Description of the task
Once every line containing "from" has been counted, report the total for the data and nothing else.

Task material Start Marker

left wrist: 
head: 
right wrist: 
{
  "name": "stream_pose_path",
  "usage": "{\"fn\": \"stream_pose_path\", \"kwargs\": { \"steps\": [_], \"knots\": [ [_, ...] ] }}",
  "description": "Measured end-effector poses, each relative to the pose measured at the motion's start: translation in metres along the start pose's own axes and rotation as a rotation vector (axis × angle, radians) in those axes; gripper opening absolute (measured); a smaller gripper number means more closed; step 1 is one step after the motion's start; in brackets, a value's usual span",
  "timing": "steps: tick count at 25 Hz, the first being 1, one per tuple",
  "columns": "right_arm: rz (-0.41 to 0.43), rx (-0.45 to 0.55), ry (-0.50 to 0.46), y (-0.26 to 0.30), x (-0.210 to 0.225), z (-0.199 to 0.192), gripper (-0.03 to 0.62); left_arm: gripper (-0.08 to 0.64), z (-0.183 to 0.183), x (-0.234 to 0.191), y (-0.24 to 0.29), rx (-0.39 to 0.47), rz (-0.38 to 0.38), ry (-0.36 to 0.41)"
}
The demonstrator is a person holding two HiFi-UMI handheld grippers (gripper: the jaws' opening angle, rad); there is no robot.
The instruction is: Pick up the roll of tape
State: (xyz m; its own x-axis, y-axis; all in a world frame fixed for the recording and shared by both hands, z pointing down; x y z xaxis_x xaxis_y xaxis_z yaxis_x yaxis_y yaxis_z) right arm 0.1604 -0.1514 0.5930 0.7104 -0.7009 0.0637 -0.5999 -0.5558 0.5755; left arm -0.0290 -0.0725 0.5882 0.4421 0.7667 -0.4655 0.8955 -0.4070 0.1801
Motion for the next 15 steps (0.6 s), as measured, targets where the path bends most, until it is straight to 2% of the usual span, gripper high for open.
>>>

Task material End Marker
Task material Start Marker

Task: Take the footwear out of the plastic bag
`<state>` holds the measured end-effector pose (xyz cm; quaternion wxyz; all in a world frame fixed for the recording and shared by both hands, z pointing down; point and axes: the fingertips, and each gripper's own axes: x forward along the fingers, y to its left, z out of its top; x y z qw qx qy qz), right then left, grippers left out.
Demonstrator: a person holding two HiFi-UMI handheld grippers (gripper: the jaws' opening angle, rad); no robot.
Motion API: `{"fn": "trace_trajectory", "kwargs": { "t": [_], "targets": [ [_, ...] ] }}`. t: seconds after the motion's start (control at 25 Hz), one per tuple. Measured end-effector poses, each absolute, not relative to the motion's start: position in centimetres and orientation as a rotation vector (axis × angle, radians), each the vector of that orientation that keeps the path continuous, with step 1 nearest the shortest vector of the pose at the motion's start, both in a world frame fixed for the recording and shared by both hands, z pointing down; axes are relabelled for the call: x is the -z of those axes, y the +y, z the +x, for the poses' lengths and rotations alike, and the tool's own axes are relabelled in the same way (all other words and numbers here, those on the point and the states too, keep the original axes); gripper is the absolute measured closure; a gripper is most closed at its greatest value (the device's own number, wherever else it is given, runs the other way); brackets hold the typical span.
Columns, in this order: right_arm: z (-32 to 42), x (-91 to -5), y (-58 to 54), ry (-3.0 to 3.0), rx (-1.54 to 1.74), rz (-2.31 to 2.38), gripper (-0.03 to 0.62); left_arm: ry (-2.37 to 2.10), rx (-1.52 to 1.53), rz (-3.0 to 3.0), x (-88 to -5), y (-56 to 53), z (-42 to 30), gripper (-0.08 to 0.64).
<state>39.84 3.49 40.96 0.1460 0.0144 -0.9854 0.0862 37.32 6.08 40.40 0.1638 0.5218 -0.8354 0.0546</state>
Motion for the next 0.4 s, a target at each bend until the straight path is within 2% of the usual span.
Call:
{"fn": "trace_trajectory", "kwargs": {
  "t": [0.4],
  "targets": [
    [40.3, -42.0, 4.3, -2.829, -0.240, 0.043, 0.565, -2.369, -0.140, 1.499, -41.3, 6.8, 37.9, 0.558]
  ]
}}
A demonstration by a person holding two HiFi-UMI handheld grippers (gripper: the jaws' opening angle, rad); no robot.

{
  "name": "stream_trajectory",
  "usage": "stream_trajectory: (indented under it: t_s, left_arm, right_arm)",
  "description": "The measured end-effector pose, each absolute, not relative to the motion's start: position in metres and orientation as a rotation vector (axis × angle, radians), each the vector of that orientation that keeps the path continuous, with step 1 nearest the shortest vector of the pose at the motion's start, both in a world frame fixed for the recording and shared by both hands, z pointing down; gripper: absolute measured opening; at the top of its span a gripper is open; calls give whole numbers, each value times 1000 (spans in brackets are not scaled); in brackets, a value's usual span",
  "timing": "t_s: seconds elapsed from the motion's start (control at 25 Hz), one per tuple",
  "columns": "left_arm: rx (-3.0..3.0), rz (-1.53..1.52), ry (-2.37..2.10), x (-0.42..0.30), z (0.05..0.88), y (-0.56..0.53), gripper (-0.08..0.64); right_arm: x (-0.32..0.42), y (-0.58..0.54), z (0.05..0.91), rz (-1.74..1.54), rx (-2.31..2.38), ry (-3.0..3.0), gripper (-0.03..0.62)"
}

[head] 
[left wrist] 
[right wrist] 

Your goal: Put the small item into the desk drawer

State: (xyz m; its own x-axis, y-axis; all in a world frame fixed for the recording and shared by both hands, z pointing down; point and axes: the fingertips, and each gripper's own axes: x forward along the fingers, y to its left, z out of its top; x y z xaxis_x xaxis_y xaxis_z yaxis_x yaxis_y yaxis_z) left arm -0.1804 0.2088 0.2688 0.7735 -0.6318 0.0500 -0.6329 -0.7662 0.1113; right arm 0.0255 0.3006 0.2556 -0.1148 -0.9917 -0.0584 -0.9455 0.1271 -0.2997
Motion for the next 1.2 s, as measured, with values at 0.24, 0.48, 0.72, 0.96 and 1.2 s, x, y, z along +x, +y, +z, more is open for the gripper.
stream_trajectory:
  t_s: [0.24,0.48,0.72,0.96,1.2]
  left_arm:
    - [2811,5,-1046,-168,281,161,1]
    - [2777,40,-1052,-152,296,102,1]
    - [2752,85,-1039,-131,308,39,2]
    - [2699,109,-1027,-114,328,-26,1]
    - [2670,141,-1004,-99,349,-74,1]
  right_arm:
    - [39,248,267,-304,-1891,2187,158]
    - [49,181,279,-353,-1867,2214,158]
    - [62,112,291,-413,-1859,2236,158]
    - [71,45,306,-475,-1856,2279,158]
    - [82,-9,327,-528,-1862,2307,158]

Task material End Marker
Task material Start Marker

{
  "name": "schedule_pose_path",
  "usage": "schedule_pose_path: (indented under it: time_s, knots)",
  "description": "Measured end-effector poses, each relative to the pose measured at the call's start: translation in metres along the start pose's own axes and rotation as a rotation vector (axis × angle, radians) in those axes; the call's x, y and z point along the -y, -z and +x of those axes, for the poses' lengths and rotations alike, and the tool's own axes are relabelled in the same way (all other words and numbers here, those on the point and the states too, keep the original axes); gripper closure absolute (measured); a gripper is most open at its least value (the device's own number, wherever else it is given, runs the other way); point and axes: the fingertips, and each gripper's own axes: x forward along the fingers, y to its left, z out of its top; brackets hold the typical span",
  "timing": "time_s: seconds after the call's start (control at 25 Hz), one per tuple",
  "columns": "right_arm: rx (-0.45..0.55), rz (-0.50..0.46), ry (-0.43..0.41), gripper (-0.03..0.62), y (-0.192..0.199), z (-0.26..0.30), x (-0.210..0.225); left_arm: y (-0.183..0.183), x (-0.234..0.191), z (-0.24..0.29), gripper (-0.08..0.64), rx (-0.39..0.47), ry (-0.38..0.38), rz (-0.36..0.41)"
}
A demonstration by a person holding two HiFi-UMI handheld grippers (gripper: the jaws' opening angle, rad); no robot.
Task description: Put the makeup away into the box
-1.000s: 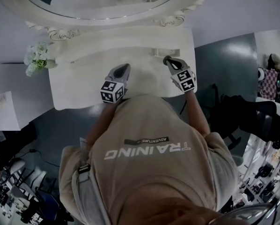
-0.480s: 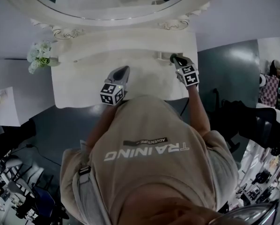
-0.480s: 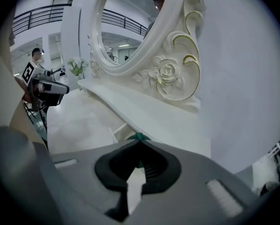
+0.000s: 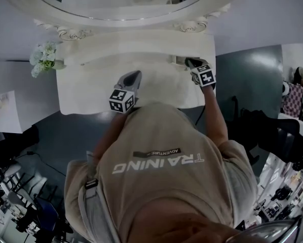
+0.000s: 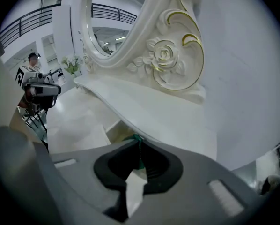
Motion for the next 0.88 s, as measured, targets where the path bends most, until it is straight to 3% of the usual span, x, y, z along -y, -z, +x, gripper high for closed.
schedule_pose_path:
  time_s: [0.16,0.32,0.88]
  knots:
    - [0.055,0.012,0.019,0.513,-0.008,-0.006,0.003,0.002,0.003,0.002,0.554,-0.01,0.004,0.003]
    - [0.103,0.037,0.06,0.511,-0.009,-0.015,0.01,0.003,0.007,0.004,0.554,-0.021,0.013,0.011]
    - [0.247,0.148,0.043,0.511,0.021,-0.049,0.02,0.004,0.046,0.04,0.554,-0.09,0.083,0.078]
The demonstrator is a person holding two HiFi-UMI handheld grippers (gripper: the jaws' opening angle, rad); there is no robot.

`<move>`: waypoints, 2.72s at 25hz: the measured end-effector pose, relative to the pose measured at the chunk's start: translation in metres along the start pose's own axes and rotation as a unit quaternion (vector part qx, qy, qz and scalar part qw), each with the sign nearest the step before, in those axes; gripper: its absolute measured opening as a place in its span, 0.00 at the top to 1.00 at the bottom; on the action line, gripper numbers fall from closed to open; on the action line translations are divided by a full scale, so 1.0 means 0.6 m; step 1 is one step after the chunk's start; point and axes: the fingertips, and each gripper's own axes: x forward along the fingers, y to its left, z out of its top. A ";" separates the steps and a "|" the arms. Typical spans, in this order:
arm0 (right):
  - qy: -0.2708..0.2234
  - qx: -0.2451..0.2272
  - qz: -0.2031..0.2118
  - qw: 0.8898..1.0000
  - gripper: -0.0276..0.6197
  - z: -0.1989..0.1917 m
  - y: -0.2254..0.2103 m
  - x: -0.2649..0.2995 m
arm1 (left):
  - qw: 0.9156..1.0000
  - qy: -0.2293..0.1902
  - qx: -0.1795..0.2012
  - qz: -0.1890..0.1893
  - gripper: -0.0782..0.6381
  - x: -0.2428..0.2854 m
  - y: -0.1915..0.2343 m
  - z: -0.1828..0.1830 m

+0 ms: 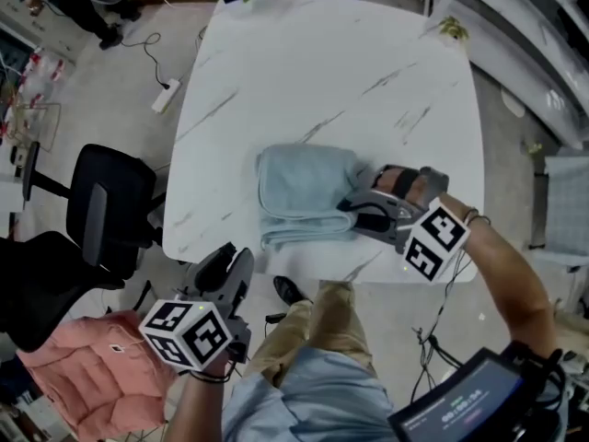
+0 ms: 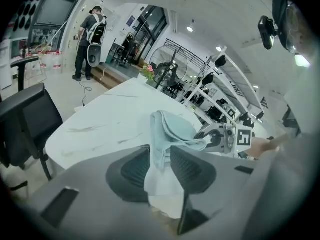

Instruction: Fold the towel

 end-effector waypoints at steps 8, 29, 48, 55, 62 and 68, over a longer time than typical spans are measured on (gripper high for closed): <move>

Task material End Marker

Exercise solution
2